◆ YOUR ASSIGNMENT ◆
A single number is required: the count of lines in the records below that contain the word "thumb".

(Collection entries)
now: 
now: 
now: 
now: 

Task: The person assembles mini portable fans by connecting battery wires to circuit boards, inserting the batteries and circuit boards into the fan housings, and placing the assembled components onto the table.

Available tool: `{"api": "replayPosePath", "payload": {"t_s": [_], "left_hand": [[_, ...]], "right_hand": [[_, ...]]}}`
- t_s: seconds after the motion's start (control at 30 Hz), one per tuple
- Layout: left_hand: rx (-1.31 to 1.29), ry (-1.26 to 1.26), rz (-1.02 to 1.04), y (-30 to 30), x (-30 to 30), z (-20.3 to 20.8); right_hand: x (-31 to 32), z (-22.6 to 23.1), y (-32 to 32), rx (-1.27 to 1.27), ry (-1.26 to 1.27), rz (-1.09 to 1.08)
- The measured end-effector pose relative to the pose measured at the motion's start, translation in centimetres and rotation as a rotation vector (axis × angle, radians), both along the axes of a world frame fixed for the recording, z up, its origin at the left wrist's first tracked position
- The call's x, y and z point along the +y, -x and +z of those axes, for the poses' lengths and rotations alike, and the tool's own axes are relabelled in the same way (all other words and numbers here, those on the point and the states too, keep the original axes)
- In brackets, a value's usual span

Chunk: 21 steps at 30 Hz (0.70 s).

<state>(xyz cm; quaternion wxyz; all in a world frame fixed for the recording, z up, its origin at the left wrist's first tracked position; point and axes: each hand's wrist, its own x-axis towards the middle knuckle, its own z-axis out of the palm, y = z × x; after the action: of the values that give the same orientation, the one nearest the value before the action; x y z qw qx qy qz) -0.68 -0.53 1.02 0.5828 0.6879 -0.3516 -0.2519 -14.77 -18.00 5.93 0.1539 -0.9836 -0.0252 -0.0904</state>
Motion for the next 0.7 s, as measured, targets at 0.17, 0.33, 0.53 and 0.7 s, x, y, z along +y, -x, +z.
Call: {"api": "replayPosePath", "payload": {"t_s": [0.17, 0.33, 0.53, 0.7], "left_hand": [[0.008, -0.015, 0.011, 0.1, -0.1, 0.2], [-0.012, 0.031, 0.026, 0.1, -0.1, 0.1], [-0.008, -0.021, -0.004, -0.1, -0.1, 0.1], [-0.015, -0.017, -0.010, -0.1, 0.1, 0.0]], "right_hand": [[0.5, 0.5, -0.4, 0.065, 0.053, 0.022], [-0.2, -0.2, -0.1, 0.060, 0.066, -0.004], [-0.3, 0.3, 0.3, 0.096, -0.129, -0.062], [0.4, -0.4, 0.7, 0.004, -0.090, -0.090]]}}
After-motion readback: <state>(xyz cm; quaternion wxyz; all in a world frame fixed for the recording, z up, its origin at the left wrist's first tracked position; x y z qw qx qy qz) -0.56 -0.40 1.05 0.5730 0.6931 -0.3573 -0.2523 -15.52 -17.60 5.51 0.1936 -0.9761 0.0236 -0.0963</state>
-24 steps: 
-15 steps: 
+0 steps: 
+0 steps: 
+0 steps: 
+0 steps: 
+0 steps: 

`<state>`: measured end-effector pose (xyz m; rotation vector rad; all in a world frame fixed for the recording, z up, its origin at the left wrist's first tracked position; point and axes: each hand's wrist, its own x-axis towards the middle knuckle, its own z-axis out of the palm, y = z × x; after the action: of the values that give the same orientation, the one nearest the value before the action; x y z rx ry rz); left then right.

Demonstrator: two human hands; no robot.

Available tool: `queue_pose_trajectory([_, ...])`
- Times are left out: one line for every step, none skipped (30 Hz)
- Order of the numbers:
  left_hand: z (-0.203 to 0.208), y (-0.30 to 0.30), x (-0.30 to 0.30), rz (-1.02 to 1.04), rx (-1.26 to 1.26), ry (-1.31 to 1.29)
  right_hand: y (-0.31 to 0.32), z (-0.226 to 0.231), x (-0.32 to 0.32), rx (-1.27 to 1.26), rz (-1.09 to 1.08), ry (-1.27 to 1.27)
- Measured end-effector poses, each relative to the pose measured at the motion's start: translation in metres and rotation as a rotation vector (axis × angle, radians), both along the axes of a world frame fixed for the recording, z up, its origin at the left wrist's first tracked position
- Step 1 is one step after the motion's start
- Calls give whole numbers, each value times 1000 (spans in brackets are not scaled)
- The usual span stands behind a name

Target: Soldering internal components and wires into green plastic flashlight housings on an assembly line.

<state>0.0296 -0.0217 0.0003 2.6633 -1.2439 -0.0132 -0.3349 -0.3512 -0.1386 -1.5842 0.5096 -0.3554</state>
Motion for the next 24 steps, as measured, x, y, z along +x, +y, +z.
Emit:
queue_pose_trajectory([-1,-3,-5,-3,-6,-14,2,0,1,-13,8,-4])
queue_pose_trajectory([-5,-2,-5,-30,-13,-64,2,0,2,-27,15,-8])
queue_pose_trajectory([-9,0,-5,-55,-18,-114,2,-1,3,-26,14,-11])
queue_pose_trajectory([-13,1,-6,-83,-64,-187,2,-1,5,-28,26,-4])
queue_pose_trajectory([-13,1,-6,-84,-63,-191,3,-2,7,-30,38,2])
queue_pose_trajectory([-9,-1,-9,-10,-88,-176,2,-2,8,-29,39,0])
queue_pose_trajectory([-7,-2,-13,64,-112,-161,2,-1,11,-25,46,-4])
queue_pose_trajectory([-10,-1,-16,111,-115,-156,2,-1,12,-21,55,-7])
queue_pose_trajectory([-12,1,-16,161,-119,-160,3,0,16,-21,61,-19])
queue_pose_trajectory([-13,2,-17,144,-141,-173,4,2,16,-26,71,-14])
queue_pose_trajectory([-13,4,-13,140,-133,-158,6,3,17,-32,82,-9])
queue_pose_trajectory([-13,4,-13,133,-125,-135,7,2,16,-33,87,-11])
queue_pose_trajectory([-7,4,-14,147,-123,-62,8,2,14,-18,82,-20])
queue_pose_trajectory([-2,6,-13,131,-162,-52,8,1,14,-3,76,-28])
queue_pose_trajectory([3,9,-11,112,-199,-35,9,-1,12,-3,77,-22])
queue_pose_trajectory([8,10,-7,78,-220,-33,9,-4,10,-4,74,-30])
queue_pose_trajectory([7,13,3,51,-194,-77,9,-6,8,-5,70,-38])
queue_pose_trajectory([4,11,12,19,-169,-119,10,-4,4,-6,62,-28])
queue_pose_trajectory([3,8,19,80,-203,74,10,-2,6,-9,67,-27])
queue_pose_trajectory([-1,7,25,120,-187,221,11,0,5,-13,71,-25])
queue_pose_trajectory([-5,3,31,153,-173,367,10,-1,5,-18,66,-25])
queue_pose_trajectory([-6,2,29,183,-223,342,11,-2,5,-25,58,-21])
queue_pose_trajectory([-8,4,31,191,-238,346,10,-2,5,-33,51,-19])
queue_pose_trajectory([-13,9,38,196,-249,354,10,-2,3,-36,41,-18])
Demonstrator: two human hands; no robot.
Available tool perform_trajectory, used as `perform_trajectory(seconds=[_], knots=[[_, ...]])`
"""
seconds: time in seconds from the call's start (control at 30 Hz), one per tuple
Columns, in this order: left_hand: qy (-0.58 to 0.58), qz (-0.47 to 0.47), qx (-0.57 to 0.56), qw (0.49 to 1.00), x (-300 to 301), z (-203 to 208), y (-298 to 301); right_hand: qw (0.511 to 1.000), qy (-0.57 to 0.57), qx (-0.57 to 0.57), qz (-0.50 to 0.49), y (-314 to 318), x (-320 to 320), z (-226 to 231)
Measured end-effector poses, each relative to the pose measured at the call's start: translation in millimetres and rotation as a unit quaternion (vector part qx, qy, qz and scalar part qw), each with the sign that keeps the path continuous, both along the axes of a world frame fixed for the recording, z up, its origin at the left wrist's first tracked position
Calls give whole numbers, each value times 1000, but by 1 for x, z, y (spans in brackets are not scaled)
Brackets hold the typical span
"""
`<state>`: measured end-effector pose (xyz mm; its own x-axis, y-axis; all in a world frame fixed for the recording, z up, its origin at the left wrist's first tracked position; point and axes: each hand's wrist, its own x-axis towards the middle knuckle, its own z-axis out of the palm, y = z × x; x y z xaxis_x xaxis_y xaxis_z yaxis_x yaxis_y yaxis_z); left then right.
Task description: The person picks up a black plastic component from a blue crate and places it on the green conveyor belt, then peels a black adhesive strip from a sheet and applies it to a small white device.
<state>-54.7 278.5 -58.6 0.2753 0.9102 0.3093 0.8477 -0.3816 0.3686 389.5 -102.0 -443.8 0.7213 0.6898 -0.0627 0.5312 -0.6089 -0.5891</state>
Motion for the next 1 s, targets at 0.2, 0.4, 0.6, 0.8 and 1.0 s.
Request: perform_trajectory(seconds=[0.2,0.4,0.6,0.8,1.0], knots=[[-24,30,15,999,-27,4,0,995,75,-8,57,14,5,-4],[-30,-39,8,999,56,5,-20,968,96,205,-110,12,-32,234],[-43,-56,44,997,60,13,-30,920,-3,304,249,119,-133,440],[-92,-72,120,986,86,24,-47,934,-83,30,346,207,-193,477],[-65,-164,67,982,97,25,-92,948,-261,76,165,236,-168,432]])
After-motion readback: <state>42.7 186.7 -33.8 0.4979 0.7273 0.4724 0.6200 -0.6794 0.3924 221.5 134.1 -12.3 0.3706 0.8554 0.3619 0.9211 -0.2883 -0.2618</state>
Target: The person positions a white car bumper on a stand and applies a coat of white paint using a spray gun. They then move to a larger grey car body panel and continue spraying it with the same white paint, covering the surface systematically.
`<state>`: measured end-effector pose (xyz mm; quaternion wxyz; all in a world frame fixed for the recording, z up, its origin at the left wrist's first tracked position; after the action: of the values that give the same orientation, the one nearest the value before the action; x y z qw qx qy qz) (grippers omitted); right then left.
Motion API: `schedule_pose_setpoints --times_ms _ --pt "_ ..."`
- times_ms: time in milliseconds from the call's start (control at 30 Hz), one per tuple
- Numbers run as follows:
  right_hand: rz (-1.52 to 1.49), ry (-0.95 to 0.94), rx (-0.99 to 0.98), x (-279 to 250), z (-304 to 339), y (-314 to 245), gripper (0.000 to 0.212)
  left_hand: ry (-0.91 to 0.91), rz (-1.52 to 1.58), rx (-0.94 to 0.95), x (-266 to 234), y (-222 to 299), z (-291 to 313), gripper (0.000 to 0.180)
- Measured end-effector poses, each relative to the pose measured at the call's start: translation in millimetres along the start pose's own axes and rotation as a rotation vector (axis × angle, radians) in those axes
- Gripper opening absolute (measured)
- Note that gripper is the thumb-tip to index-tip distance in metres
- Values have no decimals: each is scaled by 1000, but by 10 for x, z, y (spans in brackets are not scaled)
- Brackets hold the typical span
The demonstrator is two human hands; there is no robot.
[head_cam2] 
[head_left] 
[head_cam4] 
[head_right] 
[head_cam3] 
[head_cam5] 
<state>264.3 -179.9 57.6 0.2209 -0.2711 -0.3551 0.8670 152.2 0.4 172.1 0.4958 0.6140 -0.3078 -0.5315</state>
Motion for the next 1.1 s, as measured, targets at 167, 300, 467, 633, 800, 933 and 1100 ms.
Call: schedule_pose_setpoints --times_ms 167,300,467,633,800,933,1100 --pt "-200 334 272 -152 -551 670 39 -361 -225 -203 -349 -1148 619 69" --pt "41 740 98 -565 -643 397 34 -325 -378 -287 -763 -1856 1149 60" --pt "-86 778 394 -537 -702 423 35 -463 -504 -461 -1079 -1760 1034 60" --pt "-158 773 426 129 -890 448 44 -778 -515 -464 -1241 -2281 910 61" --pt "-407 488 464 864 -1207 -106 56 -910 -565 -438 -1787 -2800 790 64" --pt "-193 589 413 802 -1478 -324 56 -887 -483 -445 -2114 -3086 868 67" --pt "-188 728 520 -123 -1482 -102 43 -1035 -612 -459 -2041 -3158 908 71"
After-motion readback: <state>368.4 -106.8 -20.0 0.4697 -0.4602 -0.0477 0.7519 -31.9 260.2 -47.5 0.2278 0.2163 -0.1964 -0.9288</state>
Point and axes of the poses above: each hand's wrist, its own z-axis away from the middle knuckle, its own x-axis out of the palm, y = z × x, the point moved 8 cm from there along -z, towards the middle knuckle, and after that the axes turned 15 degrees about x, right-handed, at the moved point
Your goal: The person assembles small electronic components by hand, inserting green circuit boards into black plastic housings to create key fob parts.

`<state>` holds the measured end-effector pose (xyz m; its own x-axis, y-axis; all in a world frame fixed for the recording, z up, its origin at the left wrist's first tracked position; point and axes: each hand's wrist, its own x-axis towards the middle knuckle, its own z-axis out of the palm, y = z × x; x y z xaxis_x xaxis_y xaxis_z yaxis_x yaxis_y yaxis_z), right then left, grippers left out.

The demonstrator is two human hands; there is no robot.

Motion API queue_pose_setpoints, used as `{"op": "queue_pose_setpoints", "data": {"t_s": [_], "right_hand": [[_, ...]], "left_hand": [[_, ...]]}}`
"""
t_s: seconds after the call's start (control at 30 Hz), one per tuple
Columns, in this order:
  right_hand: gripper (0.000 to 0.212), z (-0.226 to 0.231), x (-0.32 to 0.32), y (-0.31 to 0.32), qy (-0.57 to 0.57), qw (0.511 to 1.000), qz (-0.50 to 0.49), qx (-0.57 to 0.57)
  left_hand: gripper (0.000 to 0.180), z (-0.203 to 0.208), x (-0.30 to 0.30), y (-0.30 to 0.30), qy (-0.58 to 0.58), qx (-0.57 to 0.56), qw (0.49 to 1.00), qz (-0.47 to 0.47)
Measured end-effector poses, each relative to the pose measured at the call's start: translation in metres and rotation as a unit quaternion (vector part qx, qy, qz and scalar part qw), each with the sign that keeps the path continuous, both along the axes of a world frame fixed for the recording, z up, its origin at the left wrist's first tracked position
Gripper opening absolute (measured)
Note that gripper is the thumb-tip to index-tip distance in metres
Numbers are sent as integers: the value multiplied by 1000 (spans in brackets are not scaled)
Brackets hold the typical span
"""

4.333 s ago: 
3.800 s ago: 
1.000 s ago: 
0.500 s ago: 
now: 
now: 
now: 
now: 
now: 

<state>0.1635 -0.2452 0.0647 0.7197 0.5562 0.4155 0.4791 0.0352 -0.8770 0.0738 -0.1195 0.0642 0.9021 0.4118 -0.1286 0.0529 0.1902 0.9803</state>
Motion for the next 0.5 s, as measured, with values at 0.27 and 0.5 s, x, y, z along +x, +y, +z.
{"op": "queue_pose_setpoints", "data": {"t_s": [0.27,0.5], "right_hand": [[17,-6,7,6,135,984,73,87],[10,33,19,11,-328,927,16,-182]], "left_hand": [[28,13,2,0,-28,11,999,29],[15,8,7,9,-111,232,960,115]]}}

◆ OUTPUT FOR THIS EXERCISE ◆
2